Activity: Repeat each line of the material below without change.

---- Given records

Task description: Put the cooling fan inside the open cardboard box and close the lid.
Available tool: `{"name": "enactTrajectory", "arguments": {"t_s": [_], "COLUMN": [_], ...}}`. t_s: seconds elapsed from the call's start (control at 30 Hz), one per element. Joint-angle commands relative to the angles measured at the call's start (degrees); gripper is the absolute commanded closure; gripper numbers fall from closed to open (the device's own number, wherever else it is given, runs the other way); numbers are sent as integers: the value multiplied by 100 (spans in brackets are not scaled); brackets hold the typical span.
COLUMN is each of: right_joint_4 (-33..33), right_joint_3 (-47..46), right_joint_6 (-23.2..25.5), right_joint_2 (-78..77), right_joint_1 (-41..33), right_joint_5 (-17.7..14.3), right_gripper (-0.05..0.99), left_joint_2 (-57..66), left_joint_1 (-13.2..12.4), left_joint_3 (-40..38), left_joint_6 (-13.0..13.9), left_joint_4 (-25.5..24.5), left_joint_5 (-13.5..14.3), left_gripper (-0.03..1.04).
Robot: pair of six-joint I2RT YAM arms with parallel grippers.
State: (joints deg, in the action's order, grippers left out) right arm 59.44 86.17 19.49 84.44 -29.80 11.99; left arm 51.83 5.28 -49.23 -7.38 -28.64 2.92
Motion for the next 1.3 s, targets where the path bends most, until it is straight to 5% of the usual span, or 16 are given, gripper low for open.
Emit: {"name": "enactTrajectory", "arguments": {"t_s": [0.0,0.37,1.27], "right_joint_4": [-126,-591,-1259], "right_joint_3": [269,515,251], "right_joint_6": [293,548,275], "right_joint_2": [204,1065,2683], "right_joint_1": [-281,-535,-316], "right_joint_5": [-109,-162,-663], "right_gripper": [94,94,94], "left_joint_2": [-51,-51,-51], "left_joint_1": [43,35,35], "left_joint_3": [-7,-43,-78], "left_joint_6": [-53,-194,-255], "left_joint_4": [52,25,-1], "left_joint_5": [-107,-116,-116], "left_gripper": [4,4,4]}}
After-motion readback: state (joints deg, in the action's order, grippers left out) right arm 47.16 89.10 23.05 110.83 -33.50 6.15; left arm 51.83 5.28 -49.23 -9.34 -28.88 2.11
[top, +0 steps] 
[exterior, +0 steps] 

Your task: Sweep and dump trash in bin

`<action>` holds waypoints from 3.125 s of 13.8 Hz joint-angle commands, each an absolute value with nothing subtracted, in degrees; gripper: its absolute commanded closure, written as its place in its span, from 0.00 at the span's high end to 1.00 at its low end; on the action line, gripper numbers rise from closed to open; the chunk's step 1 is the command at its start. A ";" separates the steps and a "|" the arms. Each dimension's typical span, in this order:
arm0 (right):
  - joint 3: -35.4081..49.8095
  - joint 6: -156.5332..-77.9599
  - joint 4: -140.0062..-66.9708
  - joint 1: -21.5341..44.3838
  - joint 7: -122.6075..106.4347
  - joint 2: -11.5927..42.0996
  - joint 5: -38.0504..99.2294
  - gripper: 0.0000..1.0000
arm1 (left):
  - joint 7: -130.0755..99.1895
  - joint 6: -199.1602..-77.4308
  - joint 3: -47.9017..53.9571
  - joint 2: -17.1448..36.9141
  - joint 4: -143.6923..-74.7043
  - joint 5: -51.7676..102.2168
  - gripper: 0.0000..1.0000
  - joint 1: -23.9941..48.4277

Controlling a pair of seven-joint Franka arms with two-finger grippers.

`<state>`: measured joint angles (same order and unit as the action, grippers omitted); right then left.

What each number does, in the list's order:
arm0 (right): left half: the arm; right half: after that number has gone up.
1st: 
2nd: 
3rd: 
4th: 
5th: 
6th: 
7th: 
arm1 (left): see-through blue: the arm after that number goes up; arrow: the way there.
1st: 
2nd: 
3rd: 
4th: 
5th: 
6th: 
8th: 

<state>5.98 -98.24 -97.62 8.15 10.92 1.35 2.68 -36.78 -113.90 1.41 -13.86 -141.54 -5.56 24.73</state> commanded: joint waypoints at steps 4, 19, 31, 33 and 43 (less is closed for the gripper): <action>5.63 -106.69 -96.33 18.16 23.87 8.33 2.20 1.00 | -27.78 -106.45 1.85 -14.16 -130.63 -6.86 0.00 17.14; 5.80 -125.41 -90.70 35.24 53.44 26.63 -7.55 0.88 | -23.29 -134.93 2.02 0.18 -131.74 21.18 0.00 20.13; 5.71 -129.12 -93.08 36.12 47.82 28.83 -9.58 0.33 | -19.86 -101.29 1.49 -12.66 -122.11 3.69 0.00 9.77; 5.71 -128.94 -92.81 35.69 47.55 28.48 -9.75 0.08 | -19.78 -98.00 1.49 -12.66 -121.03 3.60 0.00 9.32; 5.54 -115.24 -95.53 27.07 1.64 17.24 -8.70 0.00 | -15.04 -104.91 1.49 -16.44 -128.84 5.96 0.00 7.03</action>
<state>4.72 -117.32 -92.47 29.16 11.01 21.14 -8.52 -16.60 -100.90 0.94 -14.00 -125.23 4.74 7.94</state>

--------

Output below:
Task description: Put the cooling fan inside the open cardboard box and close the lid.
Available tool: `{"name": "enactTrajectory", "arguments": {"t_s": [_], "COLUMN": [_], ...}}`. t_s: seconds elapsed from the call's start (control at 30 Hz), one per element. Joint-angle commands relative to the angles measured at the call's start (degrees); gripper is the absolute commanded closure; gripper numbers fall from closed to open (the device's own number, wherever else it is given, runs the other way); numbers are sent as integers: the value multiplied by 100 (spans in brackets are not scaled); brackets hold the typical span.
COLUMN is each of: right_joint_4 (-33..33), right_joint_3 (-47..46), right_joint_6 (-23.2..25.5), right_joint_2 (-78..77), right_joint_1 (-41..33), right_joint_5 (-17.7..14.3), right_gripper (-0.05..0.99), left_joint_2 (-57..66), left_joint_1 (-13.2..12.4), left_joint_3 (-40..38), left_joint_6 (-13.0..13.9), left_joint_4 (-25.5..24.5), left_joint_5 (-13.5..14.3), left_gripper (-0.03..1.04).
Robot: pair of six-joint I2RT YAM arms with parallel grippers.
State: (joints deg, in the action's order, grippers left out) right arm 59.44 86.17 19.49 84.44 -29.80 11.99; left arm 51.83 5.28 -49.23 -7.38 -28.64 2.92
Motion for the next 1.3 s, targets where the path bends most, until it is straight to 5% of the usual span, or 16 are given, gripper low for open.
Emit: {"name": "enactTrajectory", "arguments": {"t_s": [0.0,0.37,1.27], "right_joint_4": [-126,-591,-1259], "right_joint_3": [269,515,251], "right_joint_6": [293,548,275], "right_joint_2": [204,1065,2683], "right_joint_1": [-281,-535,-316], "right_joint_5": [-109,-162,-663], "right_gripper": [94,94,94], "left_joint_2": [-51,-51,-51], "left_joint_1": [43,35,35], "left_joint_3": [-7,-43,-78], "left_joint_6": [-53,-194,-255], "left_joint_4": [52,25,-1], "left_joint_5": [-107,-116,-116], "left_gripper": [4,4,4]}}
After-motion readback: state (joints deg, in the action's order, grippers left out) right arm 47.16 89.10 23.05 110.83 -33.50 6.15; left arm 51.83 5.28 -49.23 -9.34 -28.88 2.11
[top, +0 steps] 
[exterior, +0 steps] 

Your task: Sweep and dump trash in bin

`<action>` holds waypoints from 3.125 s of 13.8 Hz joint-angle commands, each an absolute value with nothing subtracted, in degrees; gripper: its absolute commanded closure, written as its place in its span, from 0.00 at the span's high end to 1.00 at its low end; on the action line, gripper numbers rise from closed to open; the chunk's step 1 is the command at its start. A ";" separates the steps and a "|" the arms. Each dimension's typical span, in this order:
arm0 (right):
  - joint 3: -35.4081..49.8095
  - joint 6: -156.5332..-77.9599
  - joint 4: -140.0062..-66.9708
  - joint 1: -21.5341..44.3838
  - joint 7: -122.6075..106.4347
  - joint 2: -11.5927..42.0996
  - joint 5: -38.0504..99.2294
  - gripper: 0.0000..1.0000
arm1 (left):
  - joint 7: -130.0755..99.1895
  - joint 6: -199.1602..-77.4308
  - joint 3: -47.9017..53.9571
  - joint 2: -17.1448..36.9141
  - joint 4: -143.6923..-74.7043
  - joint 5: -51.7676..102.2168
  - gripper: 0.0000..1.0000
  - joint 1: -23.9941..48.4277

Controlling a pair of seven-joint Franka arms with two-finger grippers.

`<state>`: measured joint angles (same order and unit as the action, grippers omitted); right then left.

What each number does, in the list's order:
arm0 (right): left half: the arm; right half: after that number has gone up.
1st: 
2nd: 
3rd: 
4th: 
5th: 
6th: 
7th: 
arm1 (left): see-through blue: the arm after that number goes up; arrow: the way there.
1st: 
2nd: 
3rd: 
4th: 
5th: 
6th: 
8th: 

<state>5.98 -98.24 -97.62 8.15 10.92 1.35 2.68 -36.78 -113.90 1.41 -13.86 -141.54 -5.56 24.73</state> commanded: joint waypoints at steps 4, 19, 31, 33 and 43 (less is closed for the gripper): <action>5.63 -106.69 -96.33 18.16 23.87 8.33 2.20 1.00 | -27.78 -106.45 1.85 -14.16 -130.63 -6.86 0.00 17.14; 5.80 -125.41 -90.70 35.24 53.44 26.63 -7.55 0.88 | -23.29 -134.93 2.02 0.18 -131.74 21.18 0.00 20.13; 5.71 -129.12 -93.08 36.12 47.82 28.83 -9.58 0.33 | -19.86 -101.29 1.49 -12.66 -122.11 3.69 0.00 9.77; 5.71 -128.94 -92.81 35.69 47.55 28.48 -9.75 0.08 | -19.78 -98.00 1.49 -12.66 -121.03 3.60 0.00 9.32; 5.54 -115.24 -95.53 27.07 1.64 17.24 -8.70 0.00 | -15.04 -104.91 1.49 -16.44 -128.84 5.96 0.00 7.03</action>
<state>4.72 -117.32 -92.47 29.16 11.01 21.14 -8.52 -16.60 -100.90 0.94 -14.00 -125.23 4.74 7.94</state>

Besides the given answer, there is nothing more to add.